But when we find out that Armsrock can answer questions, in depth and extremely thoughtful no doubt, while driving in a car across Germany, he has us convinced that he may be a magician of sorts. He can turn any environment into his own. And he quotes Brecht from a car, which in our book, is the thing of genius. —The Citrus Report

Q: Introduce yourself, where you live, what you like, what the weather is like, etc….

I am Armsrock. And right now while writing this I am sitting in a car on the highway going through east Germany at top speed, or at least as fast as this old-piece-of-junk- vehicle will allow us. I am traveling with three other people, all of them are for some reason now wearing vests and elbow pads. It’s the whole roadtrip thing that must have gotten overhand. The conversation is all thermo-coffee and cigarette-butts.

Q: Copenhagen, Denmark, 1984. You’re going to have to talk about growing up a teenager in Denmark in the 1990s. What was going on? What got you going in the fine art and street art world?

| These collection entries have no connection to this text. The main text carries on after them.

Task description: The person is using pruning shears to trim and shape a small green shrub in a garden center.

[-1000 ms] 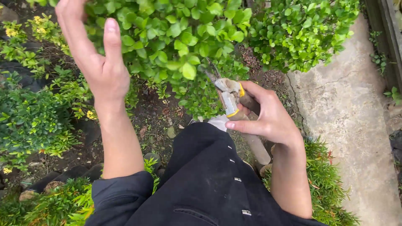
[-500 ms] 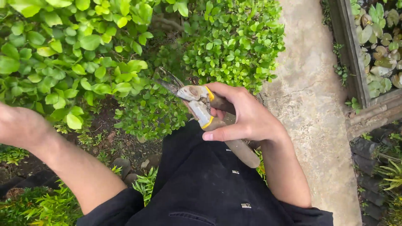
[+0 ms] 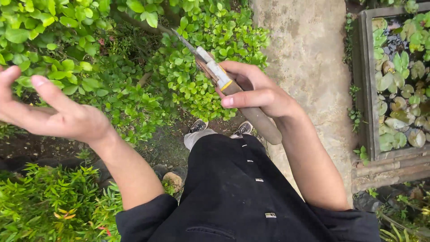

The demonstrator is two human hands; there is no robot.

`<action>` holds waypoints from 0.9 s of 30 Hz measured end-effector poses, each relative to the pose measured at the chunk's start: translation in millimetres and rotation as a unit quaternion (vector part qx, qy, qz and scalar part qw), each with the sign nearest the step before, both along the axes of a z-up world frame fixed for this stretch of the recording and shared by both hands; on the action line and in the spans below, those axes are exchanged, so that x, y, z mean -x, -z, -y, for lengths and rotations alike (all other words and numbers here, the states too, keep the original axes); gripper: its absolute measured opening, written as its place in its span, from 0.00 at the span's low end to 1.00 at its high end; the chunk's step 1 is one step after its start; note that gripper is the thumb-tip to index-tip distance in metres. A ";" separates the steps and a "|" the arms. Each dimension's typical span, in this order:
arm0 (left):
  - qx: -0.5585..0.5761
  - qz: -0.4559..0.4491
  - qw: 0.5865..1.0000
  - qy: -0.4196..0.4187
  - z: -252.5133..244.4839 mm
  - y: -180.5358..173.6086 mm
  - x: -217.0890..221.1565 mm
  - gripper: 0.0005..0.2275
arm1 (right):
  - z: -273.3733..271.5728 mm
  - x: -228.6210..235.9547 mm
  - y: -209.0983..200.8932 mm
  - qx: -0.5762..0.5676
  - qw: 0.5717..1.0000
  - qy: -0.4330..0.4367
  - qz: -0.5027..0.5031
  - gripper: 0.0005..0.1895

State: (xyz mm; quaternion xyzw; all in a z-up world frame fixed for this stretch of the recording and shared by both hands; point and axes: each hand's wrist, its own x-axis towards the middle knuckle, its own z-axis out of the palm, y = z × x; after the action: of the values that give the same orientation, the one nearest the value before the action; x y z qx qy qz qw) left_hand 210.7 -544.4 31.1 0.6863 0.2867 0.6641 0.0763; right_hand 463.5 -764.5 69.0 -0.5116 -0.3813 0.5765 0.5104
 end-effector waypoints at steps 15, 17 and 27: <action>0.106 -0.124 0.983 -0.086 77.1 -24.1 -173.1 0.16 | -15.6 -138.1 28.7 -0.001 0.987 -0.100 -0.128 0.23; 0.134 -0.116 0.978 -0.108 77.6 -19.3 -196.2 0.16 | -34.5 -158.0 29.7 -0.011 0.982 -0.126 -0.142 0.26; 0.192 -0.010 0.971 -0.143 32.4 3.6 -301.6 0.13 | -149.1 -304.9 46.1 -0.018 0.973 -0.228 0.030 0.41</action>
State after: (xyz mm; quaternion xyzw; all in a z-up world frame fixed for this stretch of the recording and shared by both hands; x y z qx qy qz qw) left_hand 512.2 -576.8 27.5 0.6167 0.5052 0.5938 0.1082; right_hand 768.4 -615.4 22.9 -0.4189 -0.5134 0.6551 0.3632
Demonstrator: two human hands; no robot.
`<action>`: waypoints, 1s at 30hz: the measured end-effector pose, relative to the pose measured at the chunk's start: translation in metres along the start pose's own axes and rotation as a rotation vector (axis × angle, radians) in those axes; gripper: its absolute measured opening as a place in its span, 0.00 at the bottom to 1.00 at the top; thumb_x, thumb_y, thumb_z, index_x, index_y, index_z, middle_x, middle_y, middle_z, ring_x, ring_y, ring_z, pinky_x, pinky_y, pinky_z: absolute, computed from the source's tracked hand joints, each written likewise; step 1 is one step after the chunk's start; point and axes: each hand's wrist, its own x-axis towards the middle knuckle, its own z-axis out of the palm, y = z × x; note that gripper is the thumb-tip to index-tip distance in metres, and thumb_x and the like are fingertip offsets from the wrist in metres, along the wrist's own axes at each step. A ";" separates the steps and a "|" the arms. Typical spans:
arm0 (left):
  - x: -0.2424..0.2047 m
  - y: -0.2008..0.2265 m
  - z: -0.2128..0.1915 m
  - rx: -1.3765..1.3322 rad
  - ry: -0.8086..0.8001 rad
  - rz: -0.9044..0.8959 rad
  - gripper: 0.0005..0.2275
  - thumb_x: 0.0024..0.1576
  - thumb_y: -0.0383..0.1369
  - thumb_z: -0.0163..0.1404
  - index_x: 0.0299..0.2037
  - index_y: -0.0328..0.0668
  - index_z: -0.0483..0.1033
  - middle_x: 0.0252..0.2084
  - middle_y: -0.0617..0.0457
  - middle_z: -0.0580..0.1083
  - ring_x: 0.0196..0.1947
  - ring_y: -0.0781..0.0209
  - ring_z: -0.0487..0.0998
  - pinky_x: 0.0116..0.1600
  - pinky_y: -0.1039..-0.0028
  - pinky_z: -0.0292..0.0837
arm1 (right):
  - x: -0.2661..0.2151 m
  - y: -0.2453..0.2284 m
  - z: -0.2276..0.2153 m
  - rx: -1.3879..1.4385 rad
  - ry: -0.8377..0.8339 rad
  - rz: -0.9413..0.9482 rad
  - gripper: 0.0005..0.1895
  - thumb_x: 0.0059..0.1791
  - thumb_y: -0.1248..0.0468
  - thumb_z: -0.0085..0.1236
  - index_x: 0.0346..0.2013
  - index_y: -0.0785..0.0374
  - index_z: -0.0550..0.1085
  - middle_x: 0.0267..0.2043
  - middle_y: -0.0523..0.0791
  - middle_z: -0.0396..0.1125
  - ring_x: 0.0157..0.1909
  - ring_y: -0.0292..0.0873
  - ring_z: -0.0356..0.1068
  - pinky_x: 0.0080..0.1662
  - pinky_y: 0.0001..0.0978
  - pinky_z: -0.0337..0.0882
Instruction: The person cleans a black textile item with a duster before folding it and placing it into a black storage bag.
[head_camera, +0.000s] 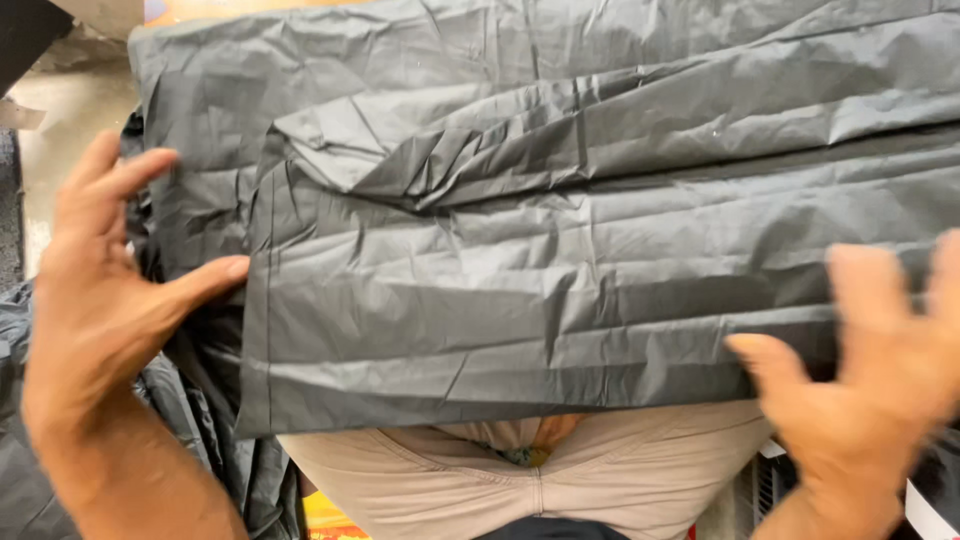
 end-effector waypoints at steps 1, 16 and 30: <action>0.001 0.009 0.002 0.236 -0.044 0.008 0.30 0.44 0.32 0.60 0.59 0.29 0.67 0.67 0.25 0.53 0.70 0.39 0.51 0.68 0.55 0.50 | 0.039 -0.034 -0.029 0.244 -0.144 -0.282 0.41 0.48 0.36 0.42 0.53 0.70 0.78 0.65 0.67 0.55 0.66 0.72 0.52 0.60 0.61 0.53; -0.035 0.137 0.138 0.640 -0.077 0.504 0.22 0.61 0.47 0.48 0.60 0.44 0.69 0.67 0.40 0.59 0.68 0.39 0.54 0.68 0.44 0.39 | 0.039 -0.043 -0.037 0.258 -0.350 -0.156 0.31 0.50 0.42 0.43 0.60 0.56 0.68 0.66 0.52 0.58 0.67 0.58 0.57 0.61 0.66 0.52; -0.040 0.144 0.205 0.792 -0.001 0.492 0.19 0.59 0.40 0.46 0.60 0.44 0.70 0.66 0.35 0.63 0.67 0.34 0.61 0.65 0.38 0.39 | 0.042 -0.026 -0.035 0.485 -0.184 -0.053 0.29 0.49 0.42 0.43 0.54 0.57 0.69 0.61 0.51 0.61 0.63 0.56 0.60 0.60 0.62 0.51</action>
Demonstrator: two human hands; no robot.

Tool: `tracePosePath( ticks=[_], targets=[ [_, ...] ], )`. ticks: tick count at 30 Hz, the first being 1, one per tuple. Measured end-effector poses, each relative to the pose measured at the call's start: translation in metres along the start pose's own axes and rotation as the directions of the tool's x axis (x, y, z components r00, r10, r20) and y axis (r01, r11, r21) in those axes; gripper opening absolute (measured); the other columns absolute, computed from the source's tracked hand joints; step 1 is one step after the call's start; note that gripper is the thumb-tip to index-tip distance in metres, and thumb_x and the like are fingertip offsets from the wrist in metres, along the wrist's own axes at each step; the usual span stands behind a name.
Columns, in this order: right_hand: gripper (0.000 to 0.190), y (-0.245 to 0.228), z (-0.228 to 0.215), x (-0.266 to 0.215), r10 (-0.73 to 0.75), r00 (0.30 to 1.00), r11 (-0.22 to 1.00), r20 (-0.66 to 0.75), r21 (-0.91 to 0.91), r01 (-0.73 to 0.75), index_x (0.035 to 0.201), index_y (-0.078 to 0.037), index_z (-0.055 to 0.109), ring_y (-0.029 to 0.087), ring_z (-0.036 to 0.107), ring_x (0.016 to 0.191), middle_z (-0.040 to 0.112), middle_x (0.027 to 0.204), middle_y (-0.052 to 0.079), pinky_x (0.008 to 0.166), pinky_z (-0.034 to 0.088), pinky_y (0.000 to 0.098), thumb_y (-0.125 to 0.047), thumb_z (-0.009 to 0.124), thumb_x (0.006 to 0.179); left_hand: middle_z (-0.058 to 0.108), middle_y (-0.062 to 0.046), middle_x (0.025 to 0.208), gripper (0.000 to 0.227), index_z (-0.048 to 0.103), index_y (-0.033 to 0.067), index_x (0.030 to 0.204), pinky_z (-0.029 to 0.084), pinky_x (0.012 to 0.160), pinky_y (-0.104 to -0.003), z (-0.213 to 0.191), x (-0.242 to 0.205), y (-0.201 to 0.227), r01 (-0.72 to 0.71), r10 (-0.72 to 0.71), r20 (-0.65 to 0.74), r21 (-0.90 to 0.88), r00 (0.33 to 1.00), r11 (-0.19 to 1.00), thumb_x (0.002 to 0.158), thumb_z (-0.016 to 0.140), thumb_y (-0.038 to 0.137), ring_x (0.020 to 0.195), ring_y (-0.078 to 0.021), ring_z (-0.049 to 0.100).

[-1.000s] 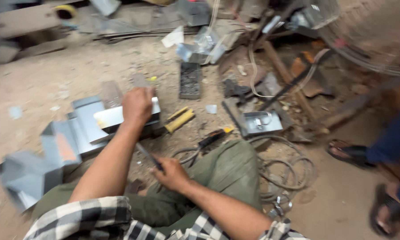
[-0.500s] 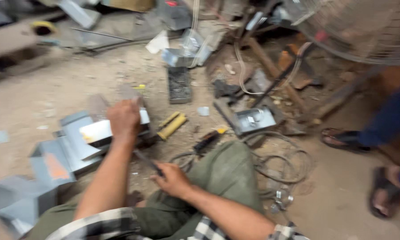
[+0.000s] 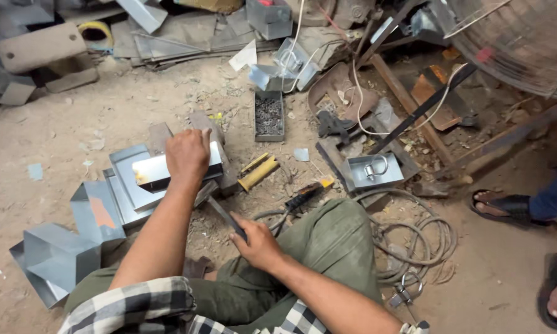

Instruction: The person welds the seams of metal boxes using an electrode holder and strikes the metal with a hammer to shape the parts on a workshop floor.

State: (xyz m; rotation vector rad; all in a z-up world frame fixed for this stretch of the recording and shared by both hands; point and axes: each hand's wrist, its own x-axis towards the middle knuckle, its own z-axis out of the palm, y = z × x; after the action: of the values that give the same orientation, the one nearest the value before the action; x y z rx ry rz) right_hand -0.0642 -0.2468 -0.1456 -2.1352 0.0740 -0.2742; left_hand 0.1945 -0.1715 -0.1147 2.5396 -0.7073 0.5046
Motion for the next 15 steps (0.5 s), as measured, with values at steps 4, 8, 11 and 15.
tracePosePath(
  ticks=[4, 8, 11, 15],
  targets=[
    [0.050, -0.011, -0.003, 0.006, 0.039, 0.999, 0.999, -0.002, -0.006, -0.039, 0.140, 0.001, 0.057, 0.043, 0.068, 0.105, 0.070, 0.116, 0.027, 0.090, 0.054, 0.0436, -0.013, 0.067, 0.093, 0.071, -0.019, 0.084, 0.038, 0.074, 0.0025, 0.082, 0.052, 0.077, -0.048, 0.003, -0.001, 0.001, -0.099, 0.099, -0.039, 0.008, 0.994, 0.995, 0.103, 0.062, 0.031, 0.083, -0.0373, 0.068],
    [0.051, -0.011, 0.000, 0.005, 0.130, 0.989, 0.992, 0.072, -0.012, -0.129, 0.142, -0.004, 0.058, 0.042, 0.069, 0.098, 0.071, 0.107, 0.026, 0.088, 0.054, 0.0432, -0.015, 0.065, 0.094, 0.070, -0.019, 0.083, 0.037, 0.073, 0.0020, 0.082, 0.052, 0.076, -0.048, 0.012, -0.003, -0.002, -0.072, 0.071, -0.009, -0.030, 0.997, 0.997, 0.103, 0.064, 0.031, 0.081, -0.0374, 0.068],
    [0.049, -0.007, 0.010, 0.008, -0.033, 0.999, 0.999, 0.002, 0.022, 0.033, 0.141, -0.002, 0.058, 0.043, 0.069, 0.102, 0.071, 0.111, 0.026, 0.087, 0.055, 0.0445, -0.011, 0.065, 0.093, 0.070, -0.019, 0.081, 0.036, 0.072, 0.0026, 0.081, 0.052, 0.074, -0.049, 0.015, -0.005, -0.012, -0.073, 0.074, -0.051, 0.013, 0.996, 0.997, 0.102, 0.065, 0.030, 0.079, -0.0374, 0.067],
    [0.048, 0.002, 0.002, 0.010, 0.046, 0.998, 0.999, -0.037, -0.019, -0.047, 0.141, -0.002, 0.058, 0.043, 0.069, 0.097, 0.070, 0.104, 0.027, 0.084, 0.054, 0.0463, -0.014, 0.066, 0.095, 0.069, -0.017, 0.085, 0.033, 0.072, 0.0048, 0.086, 0.050, 0.078, -0.050, 0.002, -0.003, -0.001, -0.058, 0.058, -0.009, -0.061, 0.998, 0.996, 0.106, 0.064, 0.028, 0.084, -0.0368, 0.067]
  ],
)
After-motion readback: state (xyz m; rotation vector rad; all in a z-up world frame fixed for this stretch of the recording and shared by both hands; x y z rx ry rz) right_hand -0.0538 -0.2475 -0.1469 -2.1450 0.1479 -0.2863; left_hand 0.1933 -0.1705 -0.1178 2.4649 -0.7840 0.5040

Denmark in the 1990s and up to present day for that matter is like a train-wreck waiting to happen. Some might even argue that it is already happening. Brecht pretty much caught it spot on when he was describing the place in a letter to a friend: “Here the world is also ending, only more nice and quiet…”. Or something like that anyway. But it’s the whole nice and quiet thing that gets me infuriated. Because when seen from a distance it does really seem very nice and quiet. All is well in the snuggly European backyard. Denmark has managed to brand itself as a place only consisting of hollyhocks, little mermaids, half-timbered houses and this one beer brad that people keep mentioning. But as soon as you stir up in the surface of things you will find an ultra rightwing neo-liberal bunch of rednecks lulling each other into a state of total oblivion to anything that goes on beyond the garden fence.

I am by no means ignorant of the fact that there could be a hella lot of other places where one would have worse conditions growing up. But there is some kind of horrifying dark undercurrent in Denmark, much like in Austria. And nobody seem to want to talk about it and this puts the mortal fear in me. For the last many years we have been behaving like a bunch of warmongering, foreigner-hating hicks. Jumping the bandwagon and invading exotic countries to liberate people with headshots, and then we are getting away with it. Yes, why is that? Well because its all so damn “nice and quiet”.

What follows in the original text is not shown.